Rose Leke, former head of the Department of Infectious Diseases and Immunology at the Faculty of Medicine and Biomedical Sciences and former director of the Biotechnology Centre at University of Yaounde 1, Cameroon was also honored, along with Alicia Kowaltowski, professor of biochemistry at the University of Sao Paulo in Brazil and Nada Jabado, professor of pediatrics and human genetics at McGill University in Canada. Genevieve Almouzni, director of research at the National Center for Scientific Research at the Curie Institute and a member of the Academy of Sciences in France rounded out the five.

The awards were aimed at recognizing the women's pioneering research in life and environmental sciences, and in particular their major contribution to tackling global public health challenges, including cancer, infectious diseases such as malaria and polio, and chronic illnesses such as obesity, diabetes, and epilepsy.

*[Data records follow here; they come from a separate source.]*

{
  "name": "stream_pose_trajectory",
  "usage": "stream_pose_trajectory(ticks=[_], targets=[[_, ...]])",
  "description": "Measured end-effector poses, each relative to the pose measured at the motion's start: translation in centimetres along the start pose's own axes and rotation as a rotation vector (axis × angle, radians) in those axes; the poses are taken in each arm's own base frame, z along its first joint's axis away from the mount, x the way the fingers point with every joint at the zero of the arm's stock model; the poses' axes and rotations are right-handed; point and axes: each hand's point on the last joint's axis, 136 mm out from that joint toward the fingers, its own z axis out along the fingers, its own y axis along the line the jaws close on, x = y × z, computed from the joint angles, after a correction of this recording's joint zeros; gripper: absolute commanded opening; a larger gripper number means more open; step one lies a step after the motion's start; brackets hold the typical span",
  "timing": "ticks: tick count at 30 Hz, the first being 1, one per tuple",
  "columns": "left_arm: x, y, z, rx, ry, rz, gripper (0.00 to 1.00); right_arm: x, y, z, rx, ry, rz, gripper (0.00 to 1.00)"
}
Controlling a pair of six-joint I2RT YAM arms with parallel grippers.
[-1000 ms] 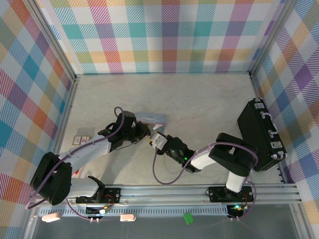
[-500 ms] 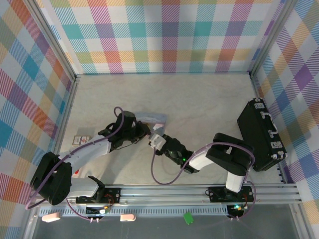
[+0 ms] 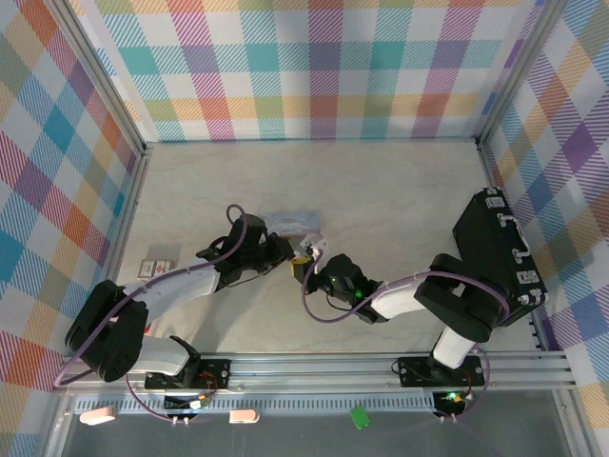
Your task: Unlock a padlock with a key
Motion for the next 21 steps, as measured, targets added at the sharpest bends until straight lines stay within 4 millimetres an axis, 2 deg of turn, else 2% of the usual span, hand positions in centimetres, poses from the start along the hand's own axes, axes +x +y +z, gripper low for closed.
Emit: stream_pose_trajectory(ticks=[1, 5, 9, 11, 15, 21], targets=[[0.2, 0.2, 0.3, -0.007, 0.008, 0.004, 0.0, 0.4, -0.2, 0.0, 0.002, 0.014, 0.036, 0.0], [0.6, 0.5, 0.9, -0.018, 0.022, 0.01, 0.11, 1.1, -0.4, -0.2, 0.008, 0.039, 0.096, 0.0], [0.7, 0.6, 0.9, -0.02, 0.023, 0.036, 0.34, 1.2, -0.2, -0.3, 0.0, 0.045, 0.108, 0.0], [0.8, 0.4, 0.9, -0.017, 0.022, 0.05, 0.41, 1.3, -0.1, -0.2, 0.001, 0.055, 0.114, 0.0], [0.1, 0.6, 0.4, -0.019, 0.001, 0.076, 0.47, 1.1, -0.7, -0.1, 0.011, 0.059, 0.156, 0.0], [-2.8, 2.5, -1.5, -0.072, -0.072, 0.113, 0.53, 2.1, -1.6, 0.1, 0.013, 0.096, 0.205, 0.0]])
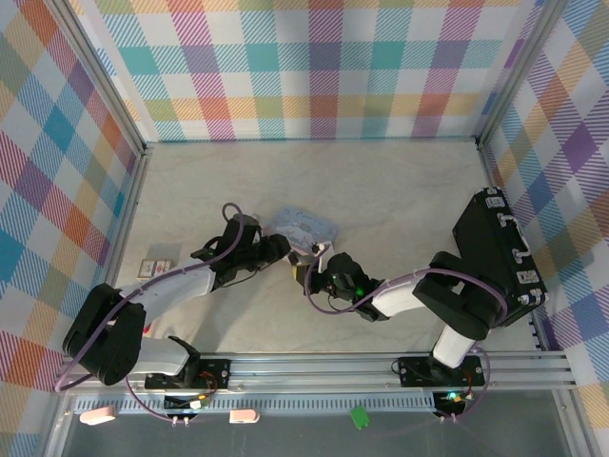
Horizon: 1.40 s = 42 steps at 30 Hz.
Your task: Unlock a padlock with a key
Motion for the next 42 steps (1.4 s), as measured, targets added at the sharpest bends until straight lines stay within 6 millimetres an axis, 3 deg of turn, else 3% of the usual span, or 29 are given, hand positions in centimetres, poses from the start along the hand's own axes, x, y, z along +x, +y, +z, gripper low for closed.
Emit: stream_pose_trajectory(ticks=[3, 7, 11, 14, 17, 21, 30, 35, 42], targets=[[-1.2, 0.9, -0.5, -0.052, -0.013, 0.045, 0.54, 0.5, -0.4, 0.2, 0.006, 0.018, 0.017, 0.0], [-3.3, 0.1, -0.8, -0.092, -0.032, 0.121, 0.55, 0.7, -1.0, 0.3, 0.014, 0.03, 0.04, 0.0], [-5.6, -0.9, 0.9, -0.152, -0.027, 0.188, 0.55, 0.8, -1.7, 0.3, 0.033, 0.039, 0.067, 0.0], [-6.7, -0.1, 3.0, -0.23, -0.012, 0.212, 0.55, 0.8, -2.7, 0.2, 0.059, 0.044, 0.081, 0.0], [-6.7, 1.5, 5.4, -0.298, 0.022, 0.22, 0.55, 0.8, -3.8, 0.1, 0.098, 0.053, 0.085, 0.0], [-7.9, 0.9, 6.3, -0.303, -0.002, 0.236, 0.55, 0.3, -4.6, -0.4, 0.142, 0.045, 0.054, 0.0], [-7.9, 1.1, 6.3, -0.287, -0.051, 0.241, 0.54, -0.9, -7.1, -1.8, 0.226, 0.055, 0.02, 0.0], [-8.0, 1.6, 5.9, -0.284, -0.095, 0.227, 0.53, -1.0, -7.2, -2.0, 0.243, 0.091, -0.007, 0.0], [-8.3, 1.9, 5.6, -0.283, -0.134, 0.207, 0.52, 0.2, -8.1, -3.6, 0.302, 0.173, 0.023, 0.01]])
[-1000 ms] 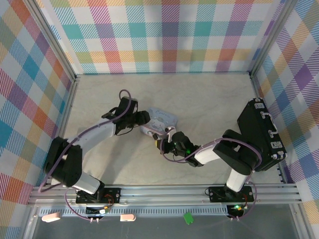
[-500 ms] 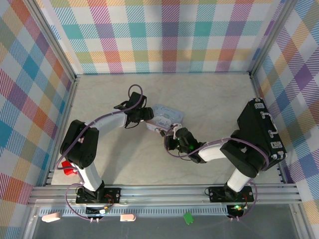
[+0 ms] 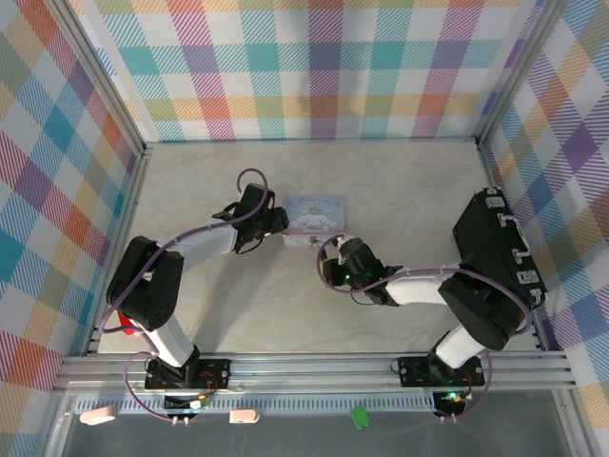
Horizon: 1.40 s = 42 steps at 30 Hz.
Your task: Unlock a padlock with a key
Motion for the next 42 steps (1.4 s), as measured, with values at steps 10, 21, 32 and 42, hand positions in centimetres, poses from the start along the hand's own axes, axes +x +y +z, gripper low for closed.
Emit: stream_pose_trajectory(ticks=[10, 21, 32, 42], targets=[[0.1, -0.1, -0.1, 0.001, -0.003, -0.009, 0.5, 1.0, -0.9, -0.4, 0.04, 0.042, 0.017, 0.41], [1.7, -0.3, -1.0, -0.024, -0.05, -0.028, 0.5, -2.9, 0.4, -1.7, -0.039, -0.001, -0.014, 0.43], [2.0, 0.1, -1.5, -0.03, -0.07, -0.057, 0.49, -3.5, 1.5, 0.6, -0.054, 0.062, -0.227, 0.48], [2.2, 0.4, -1.8, -0.035, -0.071, -0.062, 0.48, -1.9, 0.1, 3.5, -0.014, 0.145, -0.304, 0.48]])
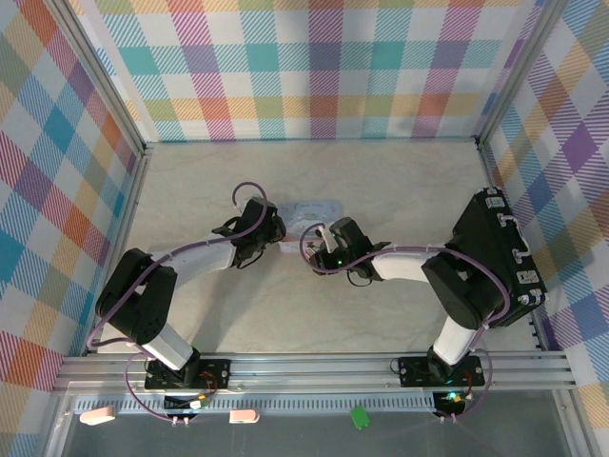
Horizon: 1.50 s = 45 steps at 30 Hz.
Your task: Unlock a padlock with a key
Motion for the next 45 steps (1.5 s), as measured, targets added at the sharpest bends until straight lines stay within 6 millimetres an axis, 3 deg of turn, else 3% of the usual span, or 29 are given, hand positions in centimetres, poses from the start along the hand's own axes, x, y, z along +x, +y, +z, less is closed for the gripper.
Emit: stream_pose_trajectory(ticks=[3, 7, 12, 19, 24, 33, 38, 45], targets=[[0.0, 0.0, -0.1, 0.001, -0.001, -0.003, 0.48, 0.3, -0.2, 0.5, 0.005, 0.012, -0.016, 0.41], [0.1, 0.1, -0.1, 0.003, -0.003, -0.016, 0.47, 0.2, -0.3, 0.5, 0.01, 0.011, -0.037, 0.22], [0.1, 0.3, -0.3, -0.007, -0.009, -0.025, 0.46, 0.1, -0.6, 0.4, 0.037, 0.004, -0.038, 0.12], [0.7, 0.1, -0.6, -0.001, -0.017, -0.055, 0.45, 0.1, -0.6, -0.5, 0.079, -0.023, -0.02, 0.08], [1.6, -0.7, -0.8, 0.023, -0.025, -0.096, 0.44, 0.4, -0.9, -0.6, 0.132, -0.033, 0.1, 0.08], [5.6, -5.3, -1.4, 0.128, 0.015, -0.145, 0.4, 0.2, -3.5, -1.0, 0.251, -0.123, 0.477, 0.04], [6.5, -6.6, -1.4, 0.153, 0.023, -0.156, 0.4, -0.7, -4.7, -1.4, 0.279, -0.199, 0.62, 0.04], [6.7, -6.8, -1.4, 0.159, 0.024, -0.168, 0.4, -2.7, -6.3, -1.8, 0.239, -0.273, 0.728, 0.04]])
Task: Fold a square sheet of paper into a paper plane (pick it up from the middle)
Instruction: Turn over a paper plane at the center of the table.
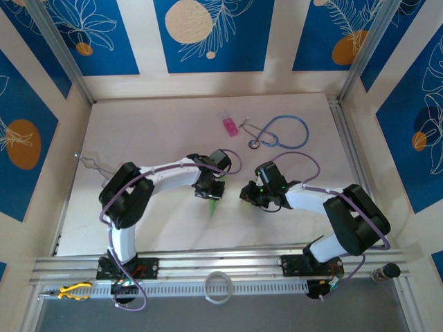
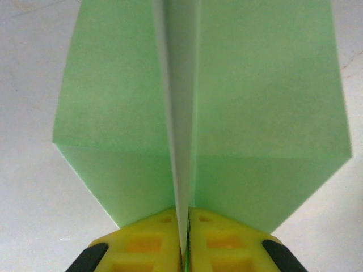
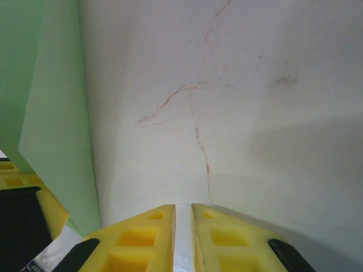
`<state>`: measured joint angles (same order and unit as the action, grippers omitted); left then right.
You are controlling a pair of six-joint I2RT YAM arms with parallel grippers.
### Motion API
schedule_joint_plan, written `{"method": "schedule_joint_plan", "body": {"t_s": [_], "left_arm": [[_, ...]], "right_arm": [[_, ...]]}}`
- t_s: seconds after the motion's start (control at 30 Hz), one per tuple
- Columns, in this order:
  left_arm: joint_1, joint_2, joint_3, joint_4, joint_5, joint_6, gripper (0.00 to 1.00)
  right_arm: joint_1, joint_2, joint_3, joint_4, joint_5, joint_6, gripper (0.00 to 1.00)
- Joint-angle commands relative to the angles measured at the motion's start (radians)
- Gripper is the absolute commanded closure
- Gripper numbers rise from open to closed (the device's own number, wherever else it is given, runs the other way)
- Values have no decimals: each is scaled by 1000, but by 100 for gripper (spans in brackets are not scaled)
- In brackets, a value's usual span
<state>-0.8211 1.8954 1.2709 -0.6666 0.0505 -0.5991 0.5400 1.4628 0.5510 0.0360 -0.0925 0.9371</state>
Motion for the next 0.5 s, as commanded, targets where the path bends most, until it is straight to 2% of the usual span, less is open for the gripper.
{"method": "schedule_joint_plan", "body": {"t_s": [0.0,0.47], "left_arm": [[-1,11,13,-10,8,10,87],[-7,28,13,4,20,21,86]], "right_arm": [[1,-1,-12,-5,-4,11,84],[0,9,-13,2,-9,11,84]]}}
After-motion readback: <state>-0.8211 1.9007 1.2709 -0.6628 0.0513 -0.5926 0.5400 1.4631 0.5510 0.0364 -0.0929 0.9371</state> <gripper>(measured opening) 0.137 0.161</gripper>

Yan Nieng is the eighth Chinese scientist to receive the award since its inception.

She was honored for discovering the atomic structure of multiple membrane proteins that mediate the traffic of ions and sugars across cell membrane, revealing principles that govern cross-membrane transport. Her exceptional research has informed multiple disorders such as epilepsy and arrhythmia and has guided the treatment of pain syndrome.

In her acceptance speech, Yan said: "This recognition is not just a testament to my own efforts, but also a celebration of the countless individuals who have supported and inspired me along this remarkable journey."

She especially thanked her high school chemistry teacher Guan Yi, her PhD adviser Shi Yigong, her team members, and her family.